The Taliban have reclaimed their throne after two decades of fighting. As a result, various complexities have risen among which the principal is the burgeoning refugee crisis. Disturbing videos have begun to surface where Afghans are seen dropping from the sky in failed attempts to leave Afghanistan with US airplanes. Amid chaos at the airport followed by halted flight operations, the spillover of refugees around Afghan borders will be very likely.
The burgeoning refugee crisis in Afghanistan is a result of two major factors; the unilateral US withdrawal sans consensus with regional stakeholders and the Taliban exploiting the situation and capitalizing on US disinterest in Afghanistan. This has resulted in an inevitable refugee crisis that will engulf regional countries like Pakistan, Turkey, Iran, Tajikistan, and the likes. Such spillover of the Afghan fiasco will have huge implications for a country like Pakistan.

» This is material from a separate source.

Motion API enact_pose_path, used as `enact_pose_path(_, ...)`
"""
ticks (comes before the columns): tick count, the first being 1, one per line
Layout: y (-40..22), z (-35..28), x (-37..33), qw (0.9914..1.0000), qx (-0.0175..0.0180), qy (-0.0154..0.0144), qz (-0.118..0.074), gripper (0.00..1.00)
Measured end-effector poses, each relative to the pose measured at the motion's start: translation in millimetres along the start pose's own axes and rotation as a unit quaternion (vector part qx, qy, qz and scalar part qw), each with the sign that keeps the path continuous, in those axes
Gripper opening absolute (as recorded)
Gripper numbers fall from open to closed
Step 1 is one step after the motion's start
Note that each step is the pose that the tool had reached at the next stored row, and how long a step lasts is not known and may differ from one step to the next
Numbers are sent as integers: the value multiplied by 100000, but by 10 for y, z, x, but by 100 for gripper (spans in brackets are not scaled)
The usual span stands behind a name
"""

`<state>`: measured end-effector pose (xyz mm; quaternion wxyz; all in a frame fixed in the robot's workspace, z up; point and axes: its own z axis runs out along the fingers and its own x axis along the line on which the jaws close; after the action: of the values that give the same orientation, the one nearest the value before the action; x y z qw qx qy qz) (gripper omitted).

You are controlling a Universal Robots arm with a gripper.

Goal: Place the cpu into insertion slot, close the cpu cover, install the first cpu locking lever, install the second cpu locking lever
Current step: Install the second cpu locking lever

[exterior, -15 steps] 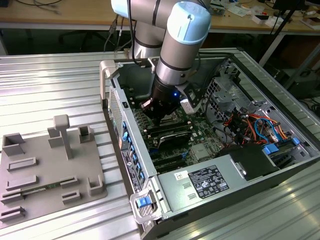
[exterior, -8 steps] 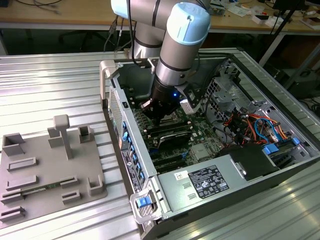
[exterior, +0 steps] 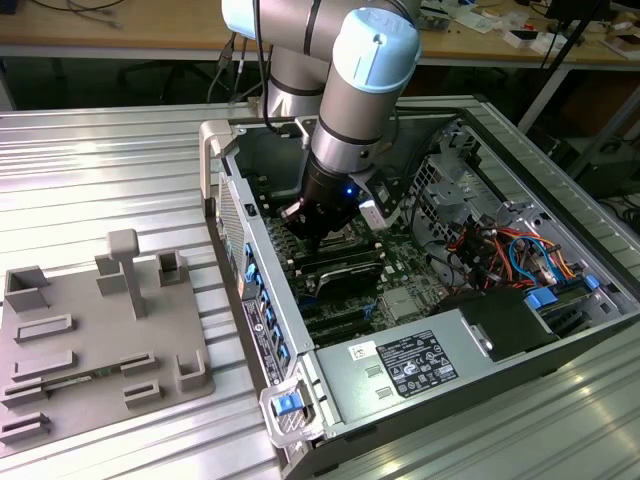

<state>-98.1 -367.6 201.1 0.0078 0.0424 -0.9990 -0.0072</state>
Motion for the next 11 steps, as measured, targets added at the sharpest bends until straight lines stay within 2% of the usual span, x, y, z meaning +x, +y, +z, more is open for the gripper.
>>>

Pakistan is a country with a volatile economy, barely struggling to come out of the impact of the war on terror. With a burgeoning refugee crisis, the economy will further come under threat as FDI dries up. Furthermore, refugees from across the border will also overburden the existing resources and will add to the insecurities of water, food, and job shortages. The unplanned urban localities of Pakistan are already on the brink of falling apart.

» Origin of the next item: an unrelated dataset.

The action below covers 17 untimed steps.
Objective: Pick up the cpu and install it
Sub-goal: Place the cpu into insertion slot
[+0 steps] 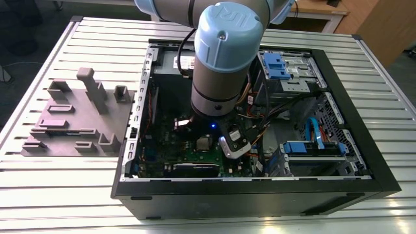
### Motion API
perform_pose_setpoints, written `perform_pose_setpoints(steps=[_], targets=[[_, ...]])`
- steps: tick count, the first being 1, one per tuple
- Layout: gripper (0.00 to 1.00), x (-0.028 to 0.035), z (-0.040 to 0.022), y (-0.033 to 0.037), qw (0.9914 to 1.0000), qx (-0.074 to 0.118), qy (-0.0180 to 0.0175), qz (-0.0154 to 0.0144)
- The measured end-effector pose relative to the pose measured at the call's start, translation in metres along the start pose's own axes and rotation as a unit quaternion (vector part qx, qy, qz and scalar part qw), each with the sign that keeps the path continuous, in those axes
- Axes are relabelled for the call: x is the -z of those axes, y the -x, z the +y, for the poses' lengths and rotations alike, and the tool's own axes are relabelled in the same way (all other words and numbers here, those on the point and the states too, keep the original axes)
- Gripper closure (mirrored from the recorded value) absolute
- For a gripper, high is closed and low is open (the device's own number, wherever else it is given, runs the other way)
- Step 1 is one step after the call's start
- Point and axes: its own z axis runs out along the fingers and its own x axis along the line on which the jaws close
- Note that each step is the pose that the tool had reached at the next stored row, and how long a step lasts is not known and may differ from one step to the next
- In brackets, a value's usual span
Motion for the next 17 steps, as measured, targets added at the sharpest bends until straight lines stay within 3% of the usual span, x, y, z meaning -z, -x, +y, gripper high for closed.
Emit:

In addition to this, a refugee crisis will exacerbate the national security crisis faced by Pakistan. The country has fought tooth and nail against terrorism and militancy since 2001. It is estimated that terrorists belonging to TTP, Al Qaeda and IS number over 7,000 and are based in Afghan territory across the border from Pakistan. They can easily seek refuge in refugee camps and slip into Pakistan.
The government of Pakistan has recently proposed to implement the ‘Iran Model’ of refugee settlement. As per this, buffer zones will be created near the border region and refugees will be confined to those spaces blocking their entry into Pakistan. Although the solution seems like a viable approach in tackling the refugee crisis, it is easier said than done. Pak Afghan border, or the Durand Line, spans over 2600 km in length, most of which is porous. Despite border fencing efforts going on in full swing, keeping refugees confined to buffer zones will be a tough road to hoe, considering Pakistan’s inexperience in this task.

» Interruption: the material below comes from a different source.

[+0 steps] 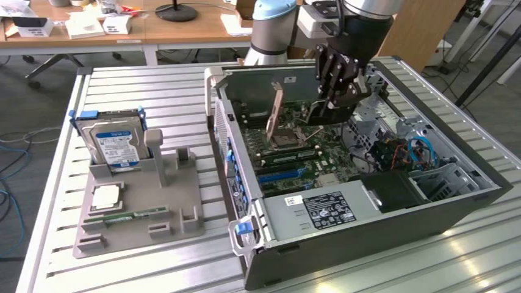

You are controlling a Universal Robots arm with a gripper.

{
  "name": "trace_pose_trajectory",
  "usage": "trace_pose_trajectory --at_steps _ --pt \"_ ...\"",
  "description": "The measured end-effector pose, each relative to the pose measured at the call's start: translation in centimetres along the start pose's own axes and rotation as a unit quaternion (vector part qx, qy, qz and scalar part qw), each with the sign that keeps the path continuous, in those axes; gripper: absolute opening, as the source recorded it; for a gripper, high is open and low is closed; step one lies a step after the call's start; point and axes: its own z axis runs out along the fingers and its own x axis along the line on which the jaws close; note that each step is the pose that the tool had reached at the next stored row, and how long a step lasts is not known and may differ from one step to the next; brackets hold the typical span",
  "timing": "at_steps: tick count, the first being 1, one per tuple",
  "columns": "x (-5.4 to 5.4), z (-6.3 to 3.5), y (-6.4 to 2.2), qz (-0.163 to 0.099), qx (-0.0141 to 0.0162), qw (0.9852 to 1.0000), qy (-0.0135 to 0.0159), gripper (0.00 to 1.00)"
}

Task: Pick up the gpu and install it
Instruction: 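Insert the gpu into the slot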

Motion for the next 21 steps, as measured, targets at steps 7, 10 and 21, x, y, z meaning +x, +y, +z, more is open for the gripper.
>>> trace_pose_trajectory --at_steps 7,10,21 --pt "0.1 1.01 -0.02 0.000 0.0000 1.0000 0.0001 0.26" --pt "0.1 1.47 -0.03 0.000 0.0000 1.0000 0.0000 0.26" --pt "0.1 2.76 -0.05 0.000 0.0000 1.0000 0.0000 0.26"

With such consequential implications, the options for Pakistan are limited. In order to find a viable solution to the burgeoning refugee crisis issue, Pakistan must seek help from international donor agencies. It should communicate with UNHCR to donate resources in order to prepare. Besides this, Pakistan should complete the fencing of the Pak Afghan border on a war footing to avoid slipping terrorists into its territory.
Apart from this, all stakeholders in the region should be kept in the loop. Pakistan must organize a regional conference and invite Afghan neighbors to discuss the refugee crisis. It must also forge an approach where refugees are equally shared in order to prevent overburdening of any one country. Lastly, Pakistan must also stick to its policy of non-interference in Afghan turmoil and forge friendly relations with the new government. It must also invest all energies in ensuring economic security and integrating Afghanistan into China-led economic infrastructure avenues.
Since 2001, Pakistan has been home to 3 million Afghan refugees, most of whom have been granted citizenship. However, this came at a great cost where the impacts were felt in economic, social, and security domains. Afghanistan is once again helming towards turmoil. History is repeating itself for Pakistan with worse implications, this time, we must act before it is too late.